Bionic leg could become a reality

Dream ‘work’: Research scientist Levi Hargrove (L) speaks with Hailey Daniswicz who lost her leg to bone cancer. Daniswicz is training a computer to recognise movements in her thigh so that she can eventually be fitted with a

Daniswicz, a sophomore at Northwestern University who lost her lower leg to bone cancer, is training the computer to recognize slight movements in her thigh so she can eventually be fitted with a “bionic” leg — a robotic prosthesis she would control with her own nerves and muscles. We’re really integrating the machine with the person,” said Levi Hargrove, a research scientist at the Rehabilitation Institute of Chicago’s Center for Bionic Medicine who is leading the project.

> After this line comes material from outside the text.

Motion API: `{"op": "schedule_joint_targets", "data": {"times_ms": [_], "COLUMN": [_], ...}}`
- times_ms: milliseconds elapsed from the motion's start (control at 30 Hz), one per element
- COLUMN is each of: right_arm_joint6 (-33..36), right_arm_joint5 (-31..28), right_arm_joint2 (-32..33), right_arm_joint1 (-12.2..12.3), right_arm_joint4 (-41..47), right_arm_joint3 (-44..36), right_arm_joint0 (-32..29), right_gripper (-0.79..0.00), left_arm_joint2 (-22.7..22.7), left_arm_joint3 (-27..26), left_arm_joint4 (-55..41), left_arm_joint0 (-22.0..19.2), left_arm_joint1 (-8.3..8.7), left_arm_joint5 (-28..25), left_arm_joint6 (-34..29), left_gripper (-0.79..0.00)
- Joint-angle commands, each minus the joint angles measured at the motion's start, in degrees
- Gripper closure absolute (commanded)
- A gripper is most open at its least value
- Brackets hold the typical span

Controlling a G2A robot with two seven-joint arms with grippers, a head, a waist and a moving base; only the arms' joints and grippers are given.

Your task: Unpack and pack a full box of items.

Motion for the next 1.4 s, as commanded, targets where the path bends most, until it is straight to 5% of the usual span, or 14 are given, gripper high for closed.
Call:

Daniswicz is part of a clinical trial sponsored by the United States Army that is using electromyography — electrical signals produced by muscles — and pattern recognition computer software to control a new generation of robotic limbs.

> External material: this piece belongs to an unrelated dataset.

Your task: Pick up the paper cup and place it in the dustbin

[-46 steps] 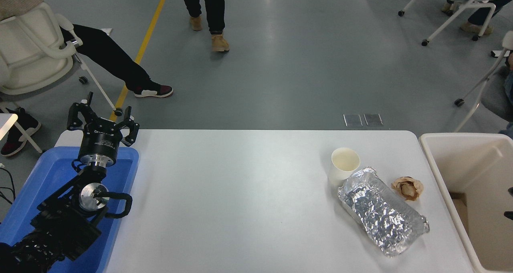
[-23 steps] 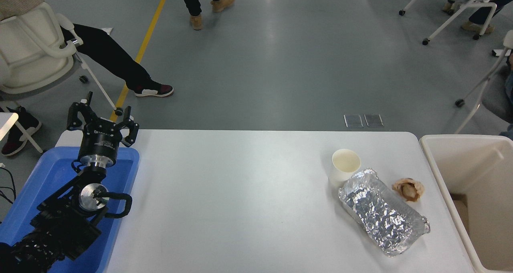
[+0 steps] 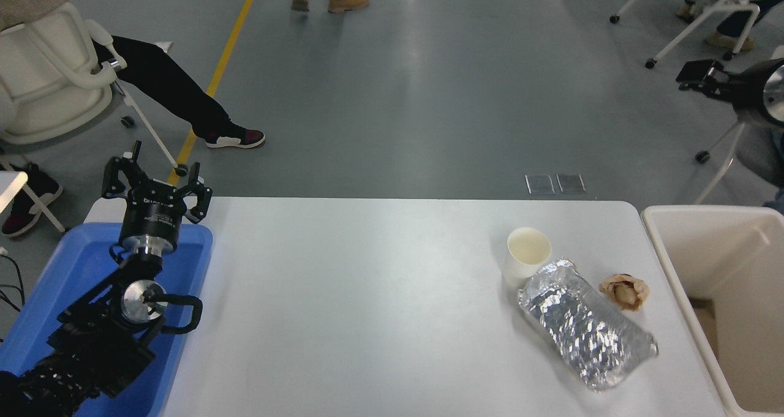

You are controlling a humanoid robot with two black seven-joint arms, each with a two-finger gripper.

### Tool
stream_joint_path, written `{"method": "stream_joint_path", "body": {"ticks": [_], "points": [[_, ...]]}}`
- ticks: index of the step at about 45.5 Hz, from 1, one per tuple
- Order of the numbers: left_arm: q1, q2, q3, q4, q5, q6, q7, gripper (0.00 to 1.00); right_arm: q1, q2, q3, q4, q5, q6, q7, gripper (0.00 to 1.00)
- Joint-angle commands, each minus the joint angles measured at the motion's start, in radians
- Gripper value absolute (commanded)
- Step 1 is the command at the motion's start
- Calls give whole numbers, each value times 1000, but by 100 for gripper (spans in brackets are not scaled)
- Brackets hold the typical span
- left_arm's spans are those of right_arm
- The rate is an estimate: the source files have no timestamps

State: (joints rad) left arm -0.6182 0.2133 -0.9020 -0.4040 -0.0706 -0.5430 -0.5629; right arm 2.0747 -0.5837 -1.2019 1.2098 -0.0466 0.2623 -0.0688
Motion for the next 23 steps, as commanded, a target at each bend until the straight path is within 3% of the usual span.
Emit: {"method": "stream_joint_path", "body": {"ticks": [1, 14, 23], "points": [[0, 0, 0, 1, 0, 0, 0, 99, 272, 10, -42, 252, 4, 270, 0, 100], [0, 0, 0, -1, 0, 0, 0, 99, 456, 13, -45, 358, 10, 523, 0, 100], [0, -2, 0, -1, 0, 0, 0, 99, 501, 33, -31, 367, 10, 523, 0, 100]]}}
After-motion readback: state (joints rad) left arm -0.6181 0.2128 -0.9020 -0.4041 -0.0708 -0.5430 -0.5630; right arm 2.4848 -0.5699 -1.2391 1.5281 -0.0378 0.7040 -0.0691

Electrodes attached to nine different muscles in the thigh act as antennas, picking up electrical signals sent from the nerves to the muscles. These signals are fired in a specific pattern depending on how a person intends to move.

With a bit of training, the computer can learn a person’s signal pattern for when they want to bend a knee or flex an ankle and it makes the virtual reality avatar move.

“The way most prosthetics work now is you have mechanical sensors. You have to push and interact with them,” Hargrove said. “With this, you measure the actual neural intent and have that tell the motor what to do.” Researchers at the institute have already developed prosthetic arms directed by nerve impulses. But a robotic leg would give lower limb amputees a new kind of freedom, allowing them to climb stairs more safely and with more natural motion.

Daniswicz has been training her computer avatar since January and she can now instruct it to bend and straighten its knee, and flex and straighten its ankle, just by making slight movements in her thigh muscles.

“Hailey has taught the computer what to do, and now, whenever she does it, it listens, interprets and makes the leg on the virtual reality avatar move,” Hargrove said.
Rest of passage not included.